ニュース (2014年5月2日)
PDB 初期の登録構造と10万件への道のり
1950年代に、科学者は初めて、X線結晶解析によって、原子レベルで、蛋白質の立体構造を解明し始めました。 ミオグロビン1,2 やヘモグロビン3、 リゾチーム4,5、 リボヌクレアーゼ6,7 などの構造が解明されたことにより、予期せずして、蛋白質の規則性や類似性、また、配列、構造、機能、進化の間の関係についての理解が進みました。 科学の発見と理解に対する大きな可能性が早くに認められ、ノーベル賞も授けられました。8こういった初期の構造が、分子構造生物学という科学的試みの新しい分野の誕生につながりました。
たった7つのエントリー(カルボキシペプチダーゼ、キモトリプシン、シトクロム、ヘモグロビン、乳酸脱水素酵素、スブチリシン、トリプシン阻害剤)9-15から始まって、こういった情報豊かな構造を利用できるように、1971年にPDBアーカイブが設立されました。コンピュータ・ネットワークが事実上存在しない時代に、この分野の先駆者がデータをアーカイブし共有する価値を理解していたのは、先見の明があったことの証拠です。
PDBアーカイブが設立されて以降、10-15年ごとに、アーカイブのサイズはおよそ10倍に増えてきました。公開されたPDBエントリー数は、1982年に100件に達し、1993年に1,000件に達し、2000年に10,000件に達しました。2014年5月に100,000件目の構造が公開されると、過去14年間にアーカイブの約90%が公開されたことになります。
節目となるエントリーとして、以下の記事をご覧ください。 RCSB PDBによるMolecule of the Month の記事"PDB Pioneers"(その日本語版である、PDBj による今月の分子の記事「PDBの先駆者たち」)、 Biophysical Journalに掲載されたBiophysical Highlights from 54 Years of Macromolecular Crystallography、 Biopolymersに掲載された Revealing Views of Structural Biology、 FEBS Journalに掲載された A brief history of macromolecular crystallography, illustrated by a family tree and its Nobel fruitsなど。

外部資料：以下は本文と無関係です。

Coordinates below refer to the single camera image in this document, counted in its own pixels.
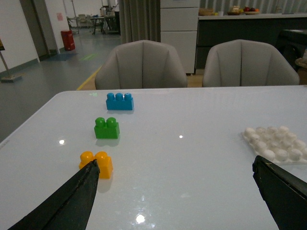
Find sign stand with base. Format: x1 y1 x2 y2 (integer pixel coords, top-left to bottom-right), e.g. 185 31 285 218
0 40 22 83

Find beige cushion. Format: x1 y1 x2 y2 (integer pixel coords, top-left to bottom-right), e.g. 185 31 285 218
295 49 307 69

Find right grey armchair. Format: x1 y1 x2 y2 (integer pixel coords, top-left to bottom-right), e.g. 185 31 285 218
202 39 299 87

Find yellow toy block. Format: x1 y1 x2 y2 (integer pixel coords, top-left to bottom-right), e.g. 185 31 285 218
79 151 113 179

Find grey curtain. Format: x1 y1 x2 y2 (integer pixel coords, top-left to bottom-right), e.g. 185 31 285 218
119 0 161 44

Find left grey armchair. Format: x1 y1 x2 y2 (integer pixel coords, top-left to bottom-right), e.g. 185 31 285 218
94 40 188 90

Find fruit bowl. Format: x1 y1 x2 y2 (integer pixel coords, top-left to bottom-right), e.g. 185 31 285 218
243 7 260 15

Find blue toy block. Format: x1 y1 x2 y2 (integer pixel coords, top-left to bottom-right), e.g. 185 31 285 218
106 92 134 111

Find grey armchair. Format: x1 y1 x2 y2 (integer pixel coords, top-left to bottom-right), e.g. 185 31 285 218
94 40 188 90
202 39 299 87

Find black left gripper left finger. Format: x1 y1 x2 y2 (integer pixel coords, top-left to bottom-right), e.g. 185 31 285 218
10 160 100 230

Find dark counter with white top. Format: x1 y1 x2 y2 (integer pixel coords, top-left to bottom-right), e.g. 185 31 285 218
195 13 307 69

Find white drawer cabinet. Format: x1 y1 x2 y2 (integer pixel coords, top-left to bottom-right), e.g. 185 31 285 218
160 0 200 74

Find red box on floor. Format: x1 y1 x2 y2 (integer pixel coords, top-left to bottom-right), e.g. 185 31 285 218
61 30 75 51

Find white studded base plate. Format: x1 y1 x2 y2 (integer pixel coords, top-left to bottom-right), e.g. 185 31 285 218
241 126 307 165

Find green toy block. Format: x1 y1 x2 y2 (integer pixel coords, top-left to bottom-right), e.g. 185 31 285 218
94 117 120 139

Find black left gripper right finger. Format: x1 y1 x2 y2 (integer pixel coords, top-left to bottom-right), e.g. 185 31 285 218
252 155 307 230

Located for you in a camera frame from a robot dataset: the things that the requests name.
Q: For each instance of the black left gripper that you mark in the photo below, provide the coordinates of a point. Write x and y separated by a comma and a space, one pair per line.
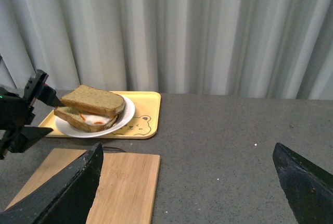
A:
17, 114

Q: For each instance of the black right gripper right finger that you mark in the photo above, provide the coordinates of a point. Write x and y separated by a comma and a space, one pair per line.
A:
307, 187

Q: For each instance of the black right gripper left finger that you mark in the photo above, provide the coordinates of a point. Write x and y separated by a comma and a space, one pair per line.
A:
67, 197

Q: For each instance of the white plate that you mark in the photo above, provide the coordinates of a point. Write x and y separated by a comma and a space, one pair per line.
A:
124, 117

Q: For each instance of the bread slice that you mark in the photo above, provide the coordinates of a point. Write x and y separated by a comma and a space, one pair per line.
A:
94, 100
71, 116

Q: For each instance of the white egg filling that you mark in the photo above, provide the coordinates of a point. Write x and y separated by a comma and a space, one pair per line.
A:
96, 120

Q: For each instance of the wooden cutting board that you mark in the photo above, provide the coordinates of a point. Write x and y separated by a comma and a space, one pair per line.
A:
126, 189

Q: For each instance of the yellow bear tray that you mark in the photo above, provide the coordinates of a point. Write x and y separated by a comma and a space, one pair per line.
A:
143, 125

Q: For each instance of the grey curtain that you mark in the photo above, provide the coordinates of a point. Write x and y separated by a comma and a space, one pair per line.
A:
249, 48

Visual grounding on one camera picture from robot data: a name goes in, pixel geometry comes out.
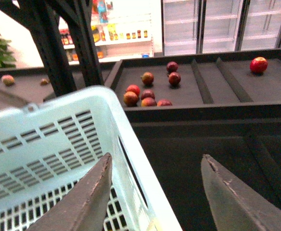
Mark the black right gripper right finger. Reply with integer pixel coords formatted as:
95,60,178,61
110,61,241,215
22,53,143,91
201,154,281,231

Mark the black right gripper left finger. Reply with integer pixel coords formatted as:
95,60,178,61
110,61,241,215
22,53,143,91
28,153,112,231

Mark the light blue plastic basket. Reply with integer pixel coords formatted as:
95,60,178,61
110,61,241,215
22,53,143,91
0,86,181,231

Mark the black produce display shelf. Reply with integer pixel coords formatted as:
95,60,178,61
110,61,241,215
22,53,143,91
0,0,281,231

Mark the red yellow fruit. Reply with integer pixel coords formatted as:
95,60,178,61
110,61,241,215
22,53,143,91
141,72,154,86
123,91,138,107
141,97,157,107

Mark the dark red fruit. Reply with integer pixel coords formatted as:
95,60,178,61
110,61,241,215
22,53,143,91
157,99,173,106
166,62,178,74
141,89,155,100
168,72,181,87

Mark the red apple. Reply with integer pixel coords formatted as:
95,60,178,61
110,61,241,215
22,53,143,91
250,57,268,74

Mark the white shelf with bottles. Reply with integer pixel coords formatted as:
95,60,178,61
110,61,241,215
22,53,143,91
58,0,155,65

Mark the glass display fridge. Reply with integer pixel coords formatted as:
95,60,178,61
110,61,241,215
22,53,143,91
161,0,281,56

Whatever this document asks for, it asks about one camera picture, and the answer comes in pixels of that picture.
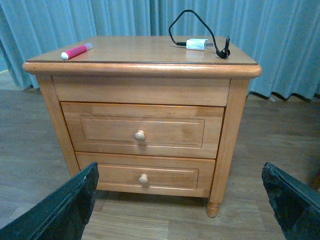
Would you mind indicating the pink marker white cap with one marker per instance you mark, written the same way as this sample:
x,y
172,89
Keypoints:
x,y
71,53

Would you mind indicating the white charger adapter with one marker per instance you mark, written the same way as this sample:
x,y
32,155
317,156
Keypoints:
x,y
198,44

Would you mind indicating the wooden drawer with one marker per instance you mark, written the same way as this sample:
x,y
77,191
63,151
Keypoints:
x,y
149,130
189,177

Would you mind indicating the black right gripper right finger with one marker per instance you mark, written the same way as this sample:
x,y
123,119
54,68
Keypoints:
x,y
296,206

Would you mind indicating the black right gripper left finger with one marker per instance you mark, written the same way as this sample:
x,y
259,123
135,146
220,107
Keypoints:
x,y
62,215

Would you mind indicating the wooden nightstand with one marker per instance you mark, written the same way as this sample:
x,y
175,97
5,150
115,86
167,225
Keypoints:
x,y
148,70

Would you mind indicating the grey curtain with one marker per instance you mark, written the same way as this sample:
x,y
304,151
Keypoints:
x,y
283,36

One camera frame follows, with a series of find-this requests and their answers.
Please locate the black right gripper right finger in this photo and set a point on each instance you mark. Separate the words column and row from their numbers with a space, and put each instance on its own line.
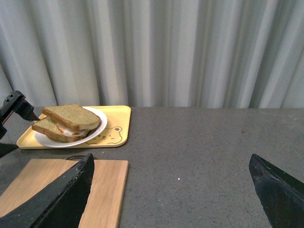
column 280, row 194

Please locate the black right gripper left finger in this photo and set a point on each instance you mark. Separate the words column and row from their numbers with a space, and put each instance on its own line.
column 60, row 204

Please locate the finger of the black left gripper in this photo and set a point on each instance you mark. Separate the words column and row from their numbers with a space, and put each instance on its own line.
column 34, row 117

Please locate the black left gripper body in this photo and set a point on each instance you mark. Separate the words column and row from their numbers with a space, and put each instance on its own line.
column 15, row 102

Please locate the white plate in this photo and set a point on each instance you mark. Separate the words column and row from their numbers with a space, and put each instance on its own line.
column 68, row 125

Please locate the white orange sandwich filling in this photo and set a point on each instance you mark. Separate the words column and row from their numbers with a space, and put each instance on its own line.
column 70, row 133

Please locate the wooden cutting board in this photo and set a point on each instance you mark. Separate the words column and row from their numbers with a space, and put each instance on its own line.
column 104, row 202

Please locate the yellow bear tray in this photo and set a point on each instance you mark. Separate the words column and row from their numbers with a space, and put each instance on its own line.
column 113, row 131

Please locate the grey curtain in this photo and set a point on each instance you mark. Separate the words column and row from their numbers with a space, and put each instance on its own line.
column 202, row 53

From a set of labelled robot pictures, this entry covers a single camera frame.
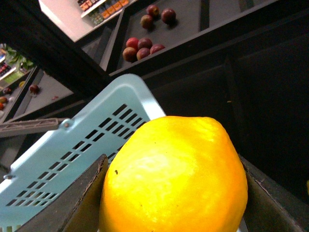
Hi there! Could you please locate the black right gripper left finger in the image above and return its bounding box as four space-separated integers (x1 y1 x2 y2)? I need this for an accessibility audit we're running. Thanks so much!
18 155 108 232

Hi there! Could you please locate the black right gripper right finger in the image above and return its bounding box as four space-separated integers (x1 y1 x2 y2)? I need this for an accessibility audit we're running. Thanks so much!
240 157 309 232

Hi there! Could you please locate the light blue plastic basket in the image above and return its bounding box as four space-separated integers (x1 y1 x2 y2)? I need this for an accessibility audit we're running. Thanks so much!
0 74 164 232

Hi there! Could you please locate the yellow lemon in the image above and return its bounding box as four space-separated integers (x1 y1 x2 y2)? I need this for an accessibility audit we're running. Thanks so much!
99 116 248 232

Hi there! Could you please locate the black fruit display shelf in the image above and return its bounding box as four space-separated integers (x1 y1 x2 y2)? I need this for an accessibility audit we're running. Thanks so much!
0 0 309 208

PDB の登録構造は定期的に、PDBeのQuite Interesting PDB Structures (Quips) や、PDBjのEncyclopedia of Protein Structures (eProtS)で紹介されています。
- J. C. Kendrew, R. E. Dickerson, B. E. Strandberg, et al. (1960) Structure of myoglobin: A three-dimensional Fourier synthesis at 2 A. resolution. Nature 185: 422-427.

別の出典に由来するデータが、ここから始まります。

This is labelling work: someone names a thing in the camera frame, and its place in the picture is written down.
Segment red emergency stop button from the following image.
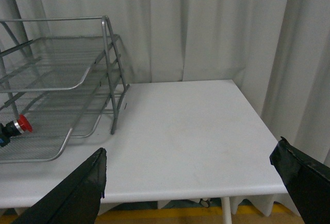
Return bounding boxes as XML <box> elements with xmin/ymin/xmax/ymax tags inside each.
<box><xmin>1</xmin><ymin>114</ymin><xmax>33</xmax><ymax>147</ymax></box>

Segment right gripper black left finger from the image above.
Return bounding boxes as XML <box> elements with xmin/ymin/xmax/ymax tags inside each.
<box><xmin>13</xmin><ymin>148</ymin><xmax>107</xmax><ymax>223</ymax></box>

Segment white table leg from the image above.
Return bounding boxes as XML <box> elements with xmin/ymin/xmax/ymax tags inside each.
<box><xmin>221</xmin><ymin>197</ymin><xmax>232</xmax><ymax>224</ymax></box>

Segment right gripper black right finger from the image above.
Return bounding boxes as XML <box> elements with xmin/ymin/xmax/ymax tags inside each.
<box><xmin>270</xmin><ymin>137</ymin><xmax>329</xmax><ymax>223</ymax></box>

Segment grey metal wire rack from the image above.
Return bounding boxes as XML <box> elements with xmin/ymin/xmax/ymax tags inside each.
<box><xmin>1</xmin><ymin>15</ymin><xmax>129</xmax><ymax>164</ymax></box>

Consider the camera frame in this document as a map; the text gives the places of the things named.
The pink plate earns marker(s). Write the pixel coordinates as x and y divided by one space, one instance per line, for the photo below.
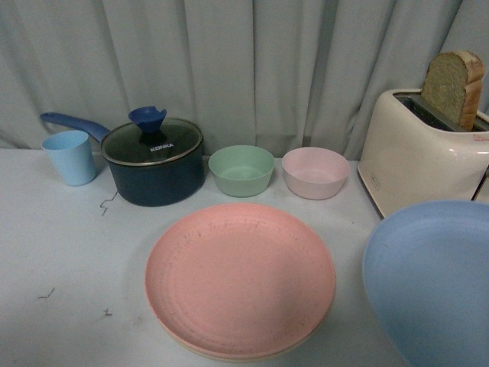
241 242

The blue plate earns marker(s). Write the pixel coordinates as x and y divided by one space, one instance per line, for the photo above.
425 273

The green bowl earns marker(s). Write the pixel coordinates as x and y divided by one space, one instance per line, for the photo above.
242 170

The pink bowl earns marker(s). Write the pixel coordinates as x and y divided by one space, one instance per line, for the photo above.
314 173

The dark blue saucepan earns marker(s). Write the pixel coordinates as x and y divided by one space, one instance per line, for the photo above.
155 185

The glass pot lid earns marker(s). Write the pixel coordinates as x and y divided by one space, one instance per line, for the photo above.
151 138

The grey curtain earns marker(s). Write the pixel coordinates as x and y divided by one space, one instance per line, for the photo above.
277 74

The cream toaster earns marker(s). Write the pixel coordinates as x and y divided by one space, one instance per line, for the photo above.
412 154

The beige plate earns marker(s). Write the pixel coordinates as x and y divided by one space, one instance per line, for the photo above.
238 322

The light blue cup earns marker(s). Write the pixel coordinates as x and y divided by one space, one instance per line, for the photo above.
70 154

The bread slice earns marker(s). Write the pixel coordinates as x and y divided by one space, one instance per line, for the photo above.
453 86

- J. C. Kendrew, G. Bodo, H. M. Dintzis, et al. (1958) A three-dimensional model of the myoglobin molecule obtained by x-ray analysis. Nature 181: 662-666.
- M. F. Perutz, M. G. Rossmann, A. F. Cullis, et al. (1960) Structure of haemoglobin: a three-dimensional Fourier synthesis at 5.5 Å resolution, obtained by X-ray analysis. Nature 185: 416-422.

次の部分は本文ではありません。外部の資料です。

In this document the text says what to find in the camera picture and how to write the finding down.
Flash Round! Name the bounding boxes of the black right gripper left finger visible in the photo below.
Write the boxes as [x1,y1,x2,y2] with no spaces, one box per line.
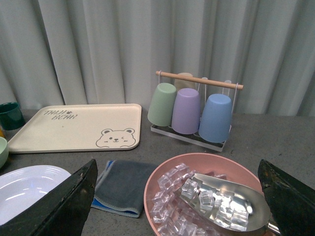
[0,159,98,236]

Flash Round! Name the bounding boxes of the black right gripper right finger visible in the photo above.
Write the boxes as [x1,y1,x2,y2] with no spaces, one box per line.
[257,159,315,236]

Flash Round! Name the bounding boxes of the white plate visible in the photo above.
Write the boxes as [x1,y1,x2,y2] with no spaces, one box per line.
[0,165,71,225]

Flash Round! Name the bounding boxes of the grey blue cloth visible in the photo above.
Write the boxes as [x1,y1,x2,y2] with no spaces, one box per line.
[92,160,157,218]

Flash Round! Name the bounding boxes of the pink bowl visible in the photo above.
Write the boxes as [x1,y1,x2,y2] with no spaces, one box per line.
[144,153,263,236]

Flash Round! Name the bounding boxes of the metal ice scoop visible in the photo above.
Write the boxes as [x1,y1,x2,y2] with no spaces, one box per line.
[175,173,281,236]

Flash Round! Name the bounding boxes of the light green bowl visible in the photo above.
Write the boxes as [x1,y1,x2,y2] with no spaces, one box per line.
[0,137,9,168]

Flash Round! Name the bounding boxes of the beige bear tray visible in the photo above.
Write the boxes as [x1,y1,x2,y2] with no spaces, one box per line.
[8,104,142,153]

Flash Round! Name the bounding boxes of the yellow mug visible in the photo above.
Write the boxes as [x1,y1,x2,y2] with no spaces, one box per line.
[0,127,5,138]

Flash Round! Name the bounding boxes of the dark green mug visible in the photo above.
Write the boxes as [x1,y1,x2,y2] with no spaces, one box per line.
[0,102,26,130]

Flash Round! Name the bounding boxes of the blue cup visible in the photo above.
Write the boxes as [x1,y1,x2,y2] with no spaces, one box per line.
[198,94,232,143]

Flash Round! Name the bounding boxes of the clear ice cubes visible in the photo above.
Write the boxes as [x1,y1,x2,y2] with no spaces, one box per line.
[150,163,250,236]

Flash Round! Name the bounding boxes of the green cup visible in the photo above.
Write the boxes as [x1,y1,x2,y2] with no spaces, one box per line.
[148,83,177,126]

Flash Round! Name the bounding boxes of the purple cup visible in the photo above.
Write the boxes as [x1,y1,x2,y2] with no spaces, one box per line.
[171,88,201,135]

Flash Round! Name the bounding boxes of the white curtain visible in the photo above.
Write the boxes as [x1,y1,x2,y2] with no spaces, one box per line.
[0,0,315,116]

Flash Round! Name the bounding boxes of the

- C. C. F. Blake, L. N. Johnson, G. A. Mair, et al. (1967) Crystallographic studies of the activity of hen egg-white lysozyme. Proc. R. Soc. London Ser. B 167: 378-388.
- C. C. F. Blake, D. F. Koenig, G. A. Mair, et al. (1965) Structure of hen egg-white lysozyme. A three dimensional Fourier synthesis at 2 Å resolution. Nature 206: 757-761.
- G. Kartha, J. Bello, D. Harker. (1967) Tertiary structure of ribonuclease. Nature 213: 862-865.
- H. W. Wyckoff, K. D. Hardman, N. M. Allewell, et al. (1967) The structure of ribonuclease-S at 6 Å resolution. J. Biol. Chem. 242: 3749-3753.
- M. Jaskolski, Z. Dauter, A. Wlodawer. (2014) A brief history of macromolecular crystallography, illustrated by a family tree and its Nobel fruits. FEBS Journal in press.
- D. W. Christianson, W. N. Lipscomb. (1986) X-ray crystallographic investigation of substrate binding to carboxypeptidase A at subzero temperature. Proc Natl Acad Sci U S A 83: 7568-7572.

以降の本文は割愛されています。